• Your goal: Each line of the data below that contains "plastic" must be copied.

Items from a data source:
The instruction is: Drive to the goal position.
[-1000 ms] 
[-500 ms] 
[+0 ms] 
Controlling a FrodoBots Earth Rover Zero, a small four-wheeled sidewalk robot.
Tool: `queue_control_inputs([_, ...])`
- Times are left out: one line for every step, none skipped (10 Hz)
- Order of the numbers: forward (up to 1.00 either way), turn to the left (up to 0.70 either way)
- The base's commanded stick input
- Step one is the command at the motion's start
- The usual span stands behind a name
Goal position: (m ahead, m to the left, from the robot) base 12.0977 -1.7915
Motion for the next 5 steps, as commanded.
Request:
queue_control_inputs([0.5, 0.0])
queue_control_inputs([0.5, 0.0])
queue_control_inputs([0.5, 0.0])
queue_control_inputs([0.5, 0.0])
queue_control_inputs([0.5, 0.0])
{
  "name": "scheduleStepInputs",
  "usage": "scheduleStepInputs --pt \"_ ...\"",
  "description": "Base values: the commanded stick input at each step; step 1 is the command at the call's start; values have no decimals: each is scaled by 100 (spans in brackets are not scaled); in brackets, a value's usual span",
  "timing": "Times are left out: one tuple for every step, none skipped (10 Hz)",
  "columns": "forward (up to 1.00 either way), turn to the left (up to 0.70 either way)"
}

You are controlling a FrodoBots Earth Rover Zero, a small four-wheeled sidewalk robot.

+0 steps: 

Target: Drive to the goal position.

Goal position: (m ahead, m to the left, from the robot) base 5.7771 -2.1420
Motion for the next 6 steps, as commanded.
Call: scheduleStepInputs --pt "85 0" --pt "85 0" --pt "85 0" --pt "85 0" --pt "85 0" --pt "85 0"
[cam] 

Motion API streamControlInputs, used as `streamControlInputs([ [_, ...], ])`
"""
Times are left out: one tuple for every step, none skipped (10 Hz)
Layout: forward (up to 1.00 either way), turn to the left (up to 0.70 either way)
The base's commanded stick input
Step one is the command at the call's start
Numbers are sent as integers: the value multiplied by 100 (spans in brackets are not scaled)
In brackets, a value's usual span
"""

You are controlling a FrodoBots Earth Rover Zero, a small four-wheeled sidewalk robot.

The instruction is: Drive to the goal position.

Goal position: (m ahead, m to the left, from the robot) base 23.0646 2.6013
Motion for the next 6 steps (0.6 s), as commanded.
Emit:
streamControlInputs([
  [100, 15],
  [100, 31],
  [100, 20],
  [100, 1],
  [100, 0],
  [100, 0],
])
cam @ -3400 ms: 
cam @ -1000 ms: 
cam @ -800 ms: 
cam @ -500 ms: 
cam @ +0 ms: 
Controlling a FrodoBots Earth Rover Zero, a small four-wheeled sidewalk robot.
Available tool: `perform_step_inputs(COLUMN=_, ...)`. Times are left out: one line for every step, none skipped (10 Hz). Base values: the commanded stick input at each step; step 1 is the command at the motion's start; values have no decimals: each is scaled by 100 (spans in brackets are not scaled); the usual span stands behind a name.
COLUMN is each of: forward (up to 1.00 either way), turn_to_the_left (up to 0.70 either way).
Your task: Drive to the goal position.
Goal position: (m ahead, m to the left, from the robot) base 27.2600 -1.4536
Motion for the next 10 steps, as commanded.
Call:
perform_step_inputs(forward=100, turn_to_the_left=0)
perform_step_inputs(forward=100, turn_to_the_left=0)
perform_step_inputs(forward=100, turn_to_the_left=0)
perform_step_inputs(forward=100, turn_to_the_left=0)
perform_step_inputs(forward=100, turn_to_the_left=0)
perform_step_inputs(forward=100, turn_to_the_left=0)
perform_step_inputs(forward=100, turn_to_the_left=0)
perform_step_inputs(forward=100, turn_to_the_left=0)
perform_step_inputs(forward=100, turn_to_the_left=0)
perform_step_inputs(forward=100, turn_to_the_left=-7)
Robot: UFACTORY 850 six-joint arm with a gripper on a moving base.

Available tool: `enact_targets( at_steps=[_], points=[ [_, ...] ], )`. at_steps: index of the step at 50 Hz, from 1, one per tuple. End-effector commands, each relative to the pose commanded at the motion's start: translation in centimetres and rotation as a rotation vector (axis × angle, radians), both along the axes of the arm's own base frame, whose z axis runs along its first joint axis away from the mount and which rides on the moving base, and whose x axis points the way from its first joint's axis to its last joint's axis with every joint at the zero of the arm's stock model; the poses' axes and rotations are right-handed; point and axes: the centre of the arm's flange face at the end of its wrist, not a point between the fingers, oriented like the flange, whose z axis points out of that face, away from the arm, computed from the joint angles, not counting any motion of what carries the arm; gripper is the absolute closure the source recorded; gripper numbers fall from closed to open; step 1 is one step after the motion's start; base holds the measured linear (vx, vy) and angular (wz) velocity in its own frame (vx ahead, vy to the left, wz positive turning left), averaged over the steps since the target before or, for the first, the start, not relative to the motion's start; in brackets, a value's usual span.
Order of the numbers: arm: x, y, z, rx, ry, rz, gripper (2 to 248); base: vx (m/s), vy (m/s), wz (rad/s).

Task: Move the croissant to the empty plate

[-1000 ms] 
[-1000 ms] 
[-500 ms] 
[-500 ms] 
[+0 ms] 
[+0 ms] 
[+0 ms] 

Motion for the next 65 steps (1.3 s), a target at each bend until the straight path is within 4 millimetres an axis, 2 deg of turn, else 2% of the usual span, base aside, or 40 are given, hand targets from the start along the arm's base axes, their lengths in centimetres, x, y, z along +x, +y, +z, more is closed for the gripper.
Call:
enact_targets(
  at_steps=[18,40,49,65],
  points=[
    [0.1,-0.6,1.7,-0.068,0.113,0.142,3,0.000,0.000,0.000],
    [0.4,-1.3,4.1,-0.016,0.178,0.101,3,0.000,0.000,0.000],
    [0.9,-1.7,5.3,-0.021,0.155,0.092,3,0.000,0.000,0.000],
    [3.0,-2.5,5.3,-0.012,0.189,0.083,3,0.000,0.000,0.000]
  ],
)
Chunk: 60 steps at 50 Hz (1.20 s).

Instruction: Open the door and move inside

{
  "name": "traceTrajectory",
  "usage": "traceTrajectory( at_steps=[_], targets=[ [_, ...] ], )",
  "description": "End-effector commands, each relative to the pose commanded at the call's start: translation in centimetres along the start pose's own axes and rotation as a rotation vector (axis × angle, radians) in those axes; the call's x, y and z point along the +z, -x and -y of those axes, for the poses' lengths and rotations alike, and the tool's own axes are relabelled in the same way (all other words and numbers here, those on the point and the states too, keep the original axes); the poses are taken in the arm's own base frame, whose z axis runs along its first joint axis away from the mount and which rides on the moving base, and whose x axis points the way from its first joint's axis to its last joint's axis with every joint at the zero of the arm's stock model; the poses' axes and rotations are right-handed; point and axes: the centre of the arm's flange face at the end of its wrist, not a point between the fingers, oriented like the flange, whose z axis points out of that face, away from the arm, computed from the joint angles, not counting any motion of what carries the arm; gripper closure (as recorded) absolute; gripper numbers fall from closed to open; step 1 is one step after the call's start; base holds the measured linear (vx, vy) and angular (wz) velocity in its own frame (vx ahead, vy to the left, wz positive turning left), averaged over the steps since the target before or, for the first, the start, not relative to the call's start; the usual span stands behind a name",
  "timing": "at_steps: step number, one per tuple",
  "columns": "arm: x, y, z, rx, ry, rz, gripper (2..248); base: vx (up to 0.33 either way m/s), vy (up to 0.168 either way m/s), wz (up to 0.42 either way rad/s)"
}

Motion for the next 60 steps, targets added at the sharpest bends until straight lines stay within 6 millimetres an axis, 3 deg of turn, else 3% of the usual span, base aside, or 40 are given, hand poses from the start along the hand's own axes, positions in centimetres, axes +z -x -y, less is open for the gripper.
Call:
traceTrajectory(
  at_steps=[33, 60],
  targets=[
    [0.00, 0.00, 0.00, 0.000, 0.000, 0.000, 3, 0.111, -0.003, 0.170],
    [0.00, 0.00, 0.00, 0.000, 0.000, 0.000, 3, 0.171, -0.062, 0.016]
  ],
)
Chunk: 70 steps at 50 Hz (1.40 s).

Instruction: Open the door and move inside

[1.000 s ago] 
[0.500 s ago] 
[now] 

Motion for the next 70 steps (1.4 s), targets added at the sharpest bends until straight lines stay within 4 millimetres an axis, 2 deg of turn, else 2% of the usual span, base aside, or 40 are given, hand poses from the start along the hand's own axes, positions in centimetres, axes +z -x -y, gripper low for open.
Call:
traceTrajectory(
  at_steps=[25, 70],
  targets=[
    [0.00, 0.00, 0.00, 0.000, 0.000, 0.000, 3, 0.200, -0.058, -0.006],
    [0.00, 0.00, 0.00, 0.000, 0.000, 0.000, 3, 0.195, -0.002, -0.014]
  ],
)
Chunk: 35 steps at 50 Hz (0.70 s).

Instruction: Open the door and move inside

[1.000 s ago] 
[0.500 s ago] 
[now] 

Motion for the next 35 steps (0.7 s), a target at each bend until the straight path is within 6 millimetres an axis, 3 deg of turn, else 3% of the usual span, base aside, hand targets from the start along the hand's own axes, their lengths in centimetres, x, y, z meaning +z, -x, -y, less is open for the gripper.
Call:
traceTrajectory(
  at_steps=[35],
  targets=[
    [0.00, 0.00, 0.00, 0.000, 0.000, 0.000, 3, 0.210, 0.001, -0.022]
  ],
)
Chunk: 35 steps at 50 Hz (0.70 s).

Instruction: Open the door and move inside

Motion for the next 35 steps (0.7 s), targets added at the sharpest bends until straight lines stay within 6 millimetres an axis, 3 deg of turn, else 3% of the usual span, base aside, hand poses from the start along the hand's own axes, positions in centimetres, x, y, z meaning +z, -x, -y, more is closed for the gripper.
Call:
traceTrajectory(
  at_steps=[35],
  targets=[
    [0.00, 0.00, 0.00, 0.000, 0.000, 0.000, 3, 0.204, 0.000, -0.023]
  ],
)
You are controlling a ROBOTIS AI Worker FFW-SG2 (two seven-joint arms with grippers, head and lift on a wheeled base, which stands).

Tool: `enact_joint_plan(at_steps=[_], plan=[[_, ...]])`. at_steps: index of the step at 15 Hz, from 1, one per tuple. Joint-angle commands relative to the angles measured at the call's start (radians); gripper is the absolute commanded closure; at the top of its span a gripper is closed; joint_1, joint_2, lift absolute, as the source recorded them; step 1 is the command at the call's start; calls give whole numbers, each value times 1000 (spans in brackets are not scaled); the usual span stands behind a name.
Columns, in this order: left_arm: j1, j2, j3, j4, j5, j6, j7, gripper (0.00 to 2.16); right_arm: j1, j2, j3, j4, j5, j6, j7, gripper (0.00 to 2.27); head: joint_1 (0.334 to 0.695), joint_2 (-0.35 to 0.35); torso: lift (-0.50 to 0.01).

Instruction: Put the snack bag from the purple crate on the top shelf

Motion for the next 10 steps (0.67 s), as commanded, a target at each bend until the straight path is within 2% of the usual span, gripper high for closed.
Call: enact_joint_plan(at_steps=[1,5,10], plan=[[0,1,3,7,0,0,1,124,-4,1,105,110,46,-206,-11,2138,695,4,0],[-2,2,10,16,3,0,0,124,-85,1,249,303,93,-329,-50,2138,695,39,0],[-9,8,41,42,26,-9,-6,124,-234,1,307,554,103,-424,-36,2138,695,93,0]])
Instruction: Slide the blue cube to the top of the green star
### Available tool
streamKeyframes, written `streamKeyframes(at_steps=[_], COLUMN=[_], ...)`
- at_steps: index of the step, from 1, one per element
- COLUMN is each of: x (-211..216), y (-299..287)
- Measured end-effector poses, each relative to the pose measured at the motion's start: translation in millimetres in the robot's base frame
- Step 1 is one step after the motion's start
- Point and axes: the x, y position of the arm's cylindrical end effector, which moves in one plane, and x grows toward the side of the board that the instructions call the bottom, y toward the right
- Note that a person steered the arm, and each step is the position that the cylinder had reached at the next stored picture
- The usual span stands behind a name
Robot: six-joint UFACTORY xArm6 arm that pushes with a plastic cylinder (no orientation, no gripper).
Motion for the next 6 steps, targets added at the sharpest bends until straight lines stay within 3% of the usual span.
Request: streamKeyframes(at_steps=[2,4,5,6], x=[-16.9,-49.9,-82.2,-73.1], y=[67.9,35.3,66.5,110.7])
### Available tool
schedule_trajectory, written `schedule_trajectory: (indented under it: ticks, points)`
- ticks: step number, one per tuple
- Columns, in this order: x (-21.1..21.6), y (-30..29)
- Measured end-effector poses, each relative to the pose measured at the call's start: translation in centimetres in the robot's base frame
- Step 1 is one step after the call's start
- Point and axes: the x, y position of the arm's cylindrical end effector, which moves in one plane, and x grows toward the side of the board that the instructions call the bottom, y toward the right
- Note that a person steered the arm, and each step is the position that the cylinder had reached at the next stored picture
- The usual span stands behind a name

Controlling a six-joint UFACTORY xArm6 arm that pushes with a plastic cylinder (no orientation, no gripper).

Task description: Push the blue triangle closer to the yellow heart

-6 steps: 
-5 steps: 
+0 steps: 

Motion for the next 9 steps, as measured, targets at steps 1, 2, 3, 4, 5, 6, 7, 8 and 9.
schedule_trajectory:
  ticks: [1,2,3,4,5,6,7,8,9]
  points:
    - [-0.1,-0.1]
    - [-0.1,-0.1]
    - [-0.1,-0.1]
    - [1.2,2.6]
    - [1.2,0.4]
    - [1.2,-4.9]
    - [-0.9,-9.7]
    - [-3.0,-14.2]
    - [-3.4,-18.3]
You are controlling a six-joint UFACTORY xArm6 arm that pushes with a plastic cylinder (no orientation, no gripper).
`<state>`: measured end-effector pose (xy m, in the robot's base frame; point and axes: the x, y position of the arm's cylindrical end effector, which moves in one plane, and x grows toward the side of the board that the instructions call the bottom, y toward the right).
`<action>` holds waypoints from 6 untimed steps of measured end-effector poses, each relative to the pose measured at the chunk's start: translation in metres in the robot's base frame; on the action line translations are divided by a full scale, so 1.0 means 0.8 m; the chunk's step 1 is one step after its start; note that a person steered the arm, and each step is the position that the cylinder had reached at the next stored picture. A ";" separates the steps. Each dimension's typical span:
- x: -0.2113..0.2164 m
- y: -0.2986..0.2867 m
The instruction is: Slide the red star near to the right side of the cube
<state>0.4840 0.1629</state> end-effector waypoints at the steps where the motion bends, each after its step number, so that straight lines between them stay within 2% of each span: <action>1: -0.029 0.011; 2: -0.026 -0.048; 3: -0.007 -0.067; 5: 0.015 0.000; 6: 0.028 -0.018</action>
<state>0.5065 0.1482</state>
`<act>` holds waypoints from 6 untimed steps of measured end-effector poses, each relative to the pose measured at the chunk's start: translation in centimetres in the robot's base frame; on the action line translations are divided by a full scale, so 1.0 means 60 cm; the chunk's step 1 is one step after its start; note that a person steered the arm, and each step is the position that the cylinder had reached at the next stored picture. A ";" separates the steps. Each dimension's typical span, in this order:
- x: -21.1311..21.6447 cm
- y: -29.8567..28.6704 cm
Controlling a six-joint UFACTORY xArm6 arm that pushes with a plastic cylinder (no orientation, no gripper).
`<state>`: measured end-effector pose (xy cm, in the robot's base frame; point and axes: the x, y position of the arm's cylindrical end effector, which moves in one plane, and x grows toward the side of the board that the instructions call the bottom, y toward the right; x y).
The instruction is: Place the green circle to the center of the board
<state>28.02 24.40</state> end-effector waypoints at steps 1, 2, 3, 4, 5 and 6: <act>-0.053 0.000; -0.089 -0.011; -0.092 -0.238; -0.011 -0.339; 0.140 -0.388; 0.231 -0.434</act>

• Exercise output:
Robot: six-joint UFACTORY xArm6 arm that pushes with a plastic cylinder (no orientation, no gripper).
Controlling a six-joint UFACTORY xArm6 arm that pushes with a plastic cylinder (no orientation, no gripper).
You are controlling a six-joint UFACTORY xArm6 arm that pushes with a plastic cylinder (no orientation, no gripper).
Controlling a six-joint UFACTORY xArm6 arm that pushes with a plastic cylinder (no orientation, no gripper).

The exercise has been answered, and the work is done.